Exercise objective →
The lines from the top of the data down to the line with "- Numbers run" should be repeated exactly, both ends included.

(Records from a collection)
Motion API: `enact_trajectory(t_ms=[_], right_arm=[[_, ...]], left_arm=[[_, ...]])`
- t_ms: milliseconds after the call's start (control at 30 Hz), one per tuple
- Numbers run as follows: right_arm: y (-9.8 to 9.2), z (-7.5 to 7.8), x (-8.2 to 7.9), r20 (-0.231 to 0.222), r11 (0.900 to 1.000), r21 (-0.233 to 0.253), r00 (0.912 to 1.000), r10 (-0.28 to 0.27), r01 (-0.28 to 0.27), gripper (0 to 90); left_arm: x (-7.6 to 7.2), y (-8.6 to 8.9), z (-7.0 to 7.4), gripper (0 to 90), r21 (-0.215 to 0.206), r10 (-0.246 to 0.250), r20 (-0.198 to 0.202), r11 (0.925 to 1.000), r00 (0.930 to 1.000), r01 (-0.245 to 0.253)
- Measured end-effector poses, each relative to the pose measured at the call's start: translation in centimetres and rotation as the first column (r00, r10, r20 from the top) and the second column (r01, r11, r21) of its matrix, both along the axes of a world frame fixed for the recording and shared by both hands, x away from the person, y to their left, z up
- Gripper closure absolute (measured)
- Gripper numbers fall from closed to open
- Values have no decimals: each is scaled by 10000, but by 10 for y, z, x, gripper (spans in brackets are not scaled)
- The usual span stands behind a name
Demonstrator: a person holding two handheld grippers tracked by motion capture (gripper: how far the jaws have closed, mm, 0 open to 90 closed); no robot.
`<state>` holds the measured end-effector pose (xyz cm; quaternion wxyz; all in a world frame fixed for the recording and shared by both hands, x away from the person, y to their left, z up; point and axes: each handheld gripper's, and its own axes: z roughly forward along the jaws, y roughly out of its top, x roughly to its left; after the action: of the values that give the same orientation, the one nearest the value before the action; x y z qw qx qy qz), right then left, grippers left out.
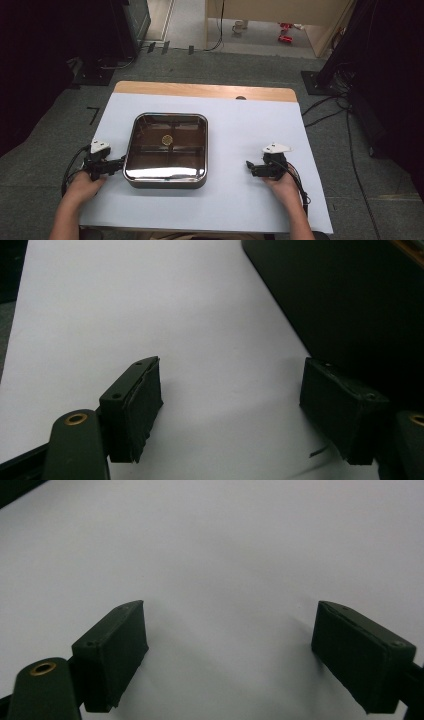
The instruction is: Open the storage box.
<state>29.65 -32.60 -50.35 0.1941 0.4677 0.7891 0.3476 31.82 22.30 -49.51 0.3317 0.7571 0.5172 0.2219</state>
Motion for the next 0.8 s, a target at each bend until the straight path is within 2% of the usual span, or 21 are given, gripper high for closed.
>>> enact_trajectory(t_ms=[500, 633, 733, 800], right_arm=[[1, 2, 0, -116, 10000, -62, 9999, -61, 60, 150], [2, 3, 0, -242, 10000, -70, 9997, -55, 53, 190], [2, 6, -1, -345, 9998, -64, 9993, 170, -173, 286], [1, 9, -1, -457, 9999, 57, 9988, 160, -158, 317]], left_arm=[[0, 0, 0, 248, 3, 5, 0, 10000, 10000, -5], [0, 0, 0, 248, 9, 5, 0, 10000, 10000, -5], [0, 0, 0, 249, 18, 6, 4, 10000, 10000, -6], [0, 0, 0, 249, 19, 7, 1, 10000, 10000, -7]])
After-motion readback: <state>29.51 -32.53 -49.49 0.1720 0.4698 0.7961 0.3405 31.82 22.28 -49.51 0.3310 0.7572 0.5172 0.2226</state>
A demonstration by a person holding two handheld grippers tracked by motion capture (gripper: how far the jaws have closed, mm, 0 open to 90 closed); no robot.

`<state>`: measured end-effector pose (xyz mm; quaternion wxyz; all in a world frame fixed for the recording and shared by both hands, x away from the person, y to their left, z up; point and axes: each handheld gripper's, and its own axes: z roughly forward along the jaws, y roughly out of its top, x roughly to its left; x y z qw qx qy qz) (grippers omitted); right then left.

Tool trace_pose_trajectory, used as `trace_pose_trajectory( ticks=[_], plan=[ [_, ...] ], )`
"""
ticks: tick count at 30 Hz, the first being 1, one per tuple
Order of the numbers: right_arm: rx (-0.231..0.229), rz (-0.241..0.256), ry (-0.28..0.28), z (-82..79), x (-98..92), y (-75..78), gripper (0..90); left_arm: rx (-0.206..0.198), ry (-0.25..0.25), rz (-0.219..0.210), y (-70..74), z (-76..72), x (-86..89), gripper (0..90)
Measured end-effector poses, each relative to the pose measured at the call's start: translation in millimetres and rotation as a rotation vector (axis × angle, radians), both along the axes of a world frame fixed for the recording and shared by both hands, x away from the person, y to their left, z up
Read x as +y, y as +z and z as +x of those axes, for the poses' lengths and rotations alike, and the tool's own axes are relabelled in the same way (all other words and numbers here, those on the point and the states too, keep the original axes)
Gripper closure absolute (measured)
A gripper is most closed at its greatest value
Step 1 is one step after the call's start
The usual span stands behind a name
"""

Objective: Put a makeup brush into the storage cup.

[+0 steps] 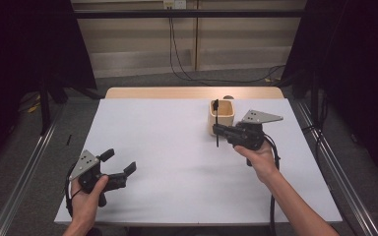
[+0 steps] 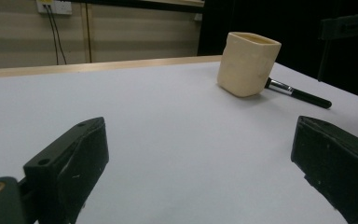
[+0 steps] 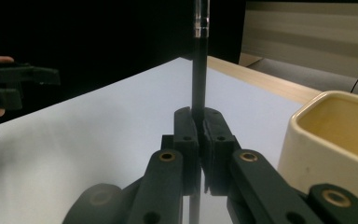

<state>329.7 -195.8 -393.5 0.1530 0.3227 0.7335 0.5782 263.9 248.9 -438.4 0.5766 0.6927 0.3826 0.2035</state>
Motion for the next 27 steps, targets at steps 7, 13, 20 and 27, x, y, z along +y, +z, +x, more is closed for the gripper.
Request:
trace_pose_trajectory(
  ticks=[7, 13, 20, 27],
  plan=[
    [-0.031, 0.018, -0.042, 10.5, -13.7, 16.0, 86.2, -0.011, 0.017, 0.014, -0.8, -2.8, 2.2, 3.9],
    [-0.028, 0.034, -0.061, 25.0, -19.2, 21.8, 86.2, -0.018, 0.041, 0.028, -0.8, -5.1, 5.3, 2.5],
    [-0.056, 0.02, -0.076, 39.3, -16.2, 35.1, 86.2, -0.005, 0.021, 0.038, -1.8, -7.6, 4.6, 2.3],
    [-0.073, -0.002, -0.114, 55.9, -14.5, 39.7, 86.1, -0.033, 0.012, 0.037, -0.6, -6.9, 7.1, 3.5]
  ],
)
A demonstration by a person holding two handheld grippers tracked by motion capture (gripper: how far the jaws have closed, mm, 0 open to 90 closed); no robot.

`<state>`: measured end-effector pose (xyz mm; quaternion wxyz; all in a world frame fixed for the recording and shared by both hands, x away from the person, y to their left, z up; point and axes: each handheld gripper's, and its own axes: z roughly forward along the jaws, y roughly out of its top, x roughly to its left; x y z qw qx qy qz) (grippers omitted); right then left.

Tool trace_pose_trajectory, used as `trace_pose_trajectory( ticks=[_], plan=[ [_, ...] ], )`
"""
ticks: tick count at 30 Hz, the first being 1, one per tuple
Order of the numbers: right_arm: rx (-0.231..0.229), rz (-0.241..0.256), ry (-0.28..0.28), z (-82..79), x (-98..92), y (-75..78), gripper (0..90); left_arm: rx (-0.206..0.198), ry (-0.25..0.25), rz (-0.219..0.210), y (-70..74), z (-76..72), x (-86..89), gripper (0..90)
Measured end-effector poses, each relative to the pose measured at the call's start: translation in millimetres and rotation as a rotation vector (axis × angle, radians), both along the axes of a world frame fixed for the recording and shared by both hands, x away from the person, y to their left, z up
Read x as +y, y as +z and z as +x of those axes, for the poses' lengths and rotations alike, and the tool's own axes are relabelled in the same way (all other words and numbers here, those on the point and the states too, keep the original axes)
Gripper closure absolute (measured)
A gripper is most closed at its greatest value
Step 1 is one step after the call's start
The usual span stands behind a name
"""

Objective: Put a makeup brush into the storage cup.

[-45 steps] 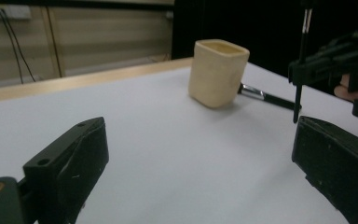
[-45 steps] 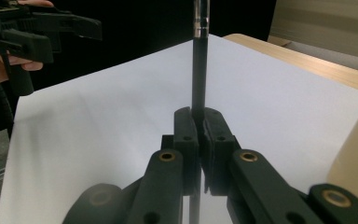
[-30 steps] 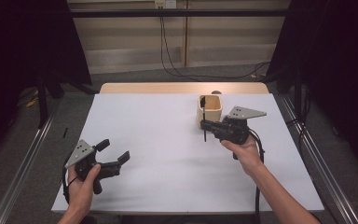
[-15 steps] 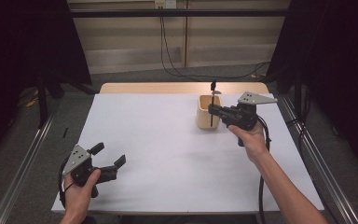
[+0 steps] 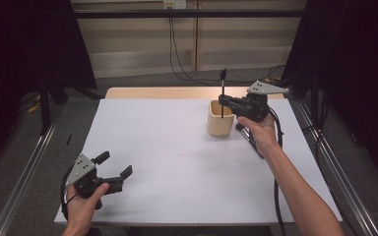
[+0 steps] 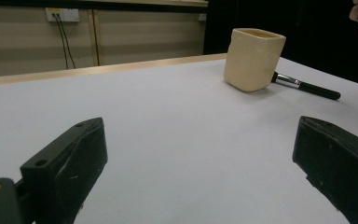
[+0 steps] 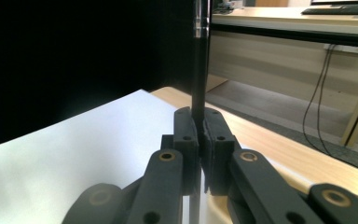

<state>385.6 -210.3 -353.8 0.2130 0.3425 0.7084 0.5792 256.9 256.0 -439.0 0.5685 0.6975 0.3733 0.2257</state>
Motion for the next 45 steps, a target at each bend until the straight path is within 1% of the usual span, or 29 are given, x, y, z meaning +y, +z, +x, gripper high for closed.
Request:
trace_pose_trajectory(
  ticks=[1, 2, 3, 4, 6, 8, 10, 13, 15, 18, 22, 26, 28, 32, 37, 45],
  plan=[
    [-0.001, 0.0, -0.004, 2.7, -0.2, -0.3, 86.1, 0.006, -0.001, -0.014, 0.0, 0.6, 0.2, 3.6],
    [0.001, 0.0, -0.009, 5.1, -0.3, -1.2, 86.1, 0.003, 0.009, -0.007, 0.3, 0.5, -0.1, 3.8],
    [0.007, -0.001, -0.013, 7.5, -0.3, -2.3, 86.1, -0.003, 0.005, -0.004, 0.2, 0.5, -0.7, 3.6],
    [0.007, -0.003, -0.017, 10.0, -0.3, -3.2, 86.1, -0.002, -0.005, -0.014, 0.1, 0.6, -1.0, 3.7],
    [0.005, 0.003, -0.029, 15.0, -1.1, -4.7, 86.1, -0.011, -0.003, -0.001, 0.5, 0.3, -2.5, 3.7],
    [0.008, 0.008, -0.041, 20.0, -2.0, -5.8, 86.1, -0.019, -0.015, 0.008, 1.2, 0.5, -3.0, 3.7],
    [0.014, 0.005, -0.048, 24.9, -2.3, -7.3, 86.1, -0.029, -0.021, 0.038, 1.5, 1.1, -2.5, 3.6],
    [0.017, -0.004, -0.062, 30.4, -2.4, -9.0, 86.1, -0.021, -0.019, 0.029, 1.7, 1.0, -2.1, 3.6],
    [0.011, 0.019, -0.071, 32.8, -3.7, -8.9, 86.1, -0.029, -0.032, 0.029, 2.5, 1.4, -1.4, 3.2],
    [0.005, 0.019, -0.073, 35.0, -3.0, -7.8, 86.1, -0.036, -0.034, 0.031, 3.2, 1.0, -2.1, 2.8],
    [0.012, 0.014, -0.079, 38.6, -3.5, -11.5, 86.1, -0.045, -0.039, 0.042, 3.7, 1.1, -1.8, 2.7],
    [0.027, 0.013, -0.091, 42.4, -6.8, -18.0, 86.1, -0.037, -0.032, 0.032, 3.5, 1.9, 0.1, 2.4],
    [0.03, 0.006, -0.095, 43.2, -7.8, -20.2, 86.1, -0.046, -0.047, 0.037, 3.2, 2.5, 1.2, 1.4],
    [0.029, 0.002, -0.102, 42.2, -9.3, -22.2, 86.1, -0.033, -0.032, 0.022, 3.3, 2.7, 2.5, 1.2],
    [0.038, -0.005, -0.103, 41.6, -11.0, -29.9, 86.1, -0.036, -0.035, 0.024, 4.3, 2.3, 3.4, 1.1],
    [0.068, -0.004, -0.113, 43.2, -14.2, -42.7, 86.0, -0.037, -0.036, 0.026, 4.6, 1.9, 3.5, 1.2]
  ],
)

Solution to this problem →
Motion API: `enact_trajectory(t_ms=[_], right_arm=[[_, ...]], left_arm=[[_, ...]])`
- t_ms: milliseconds after the call's start (control at 30 Hz), one per tuple
- Numbers run as follows: right_arm: y (-9.8 to 9.2), z (-7.5 to 7.8), x (-8.2 to 7.9), r20 (-0.231 to 0.222), r11 (0.900 to 1.000), r21 (-0.233 to 0.253), r00 (0.912 to 1.000), r10 (-0.28 to 0.27), r01 (-0.28 to 0.27), gripper (0 to 90); left_arm: x (-7.6 to 7.2), y (-8.6 to 8.9), z (-7.0 to 7.4), gripper (0 to 90), r21 (-0.215 to 0.206), r10 (-0.246 to 0.250), r20 (-0.198 to 0.202), r11 (0.925 to 1.000), r00 (0.930 to 1.000), r01 (-0.245 to 0.253)

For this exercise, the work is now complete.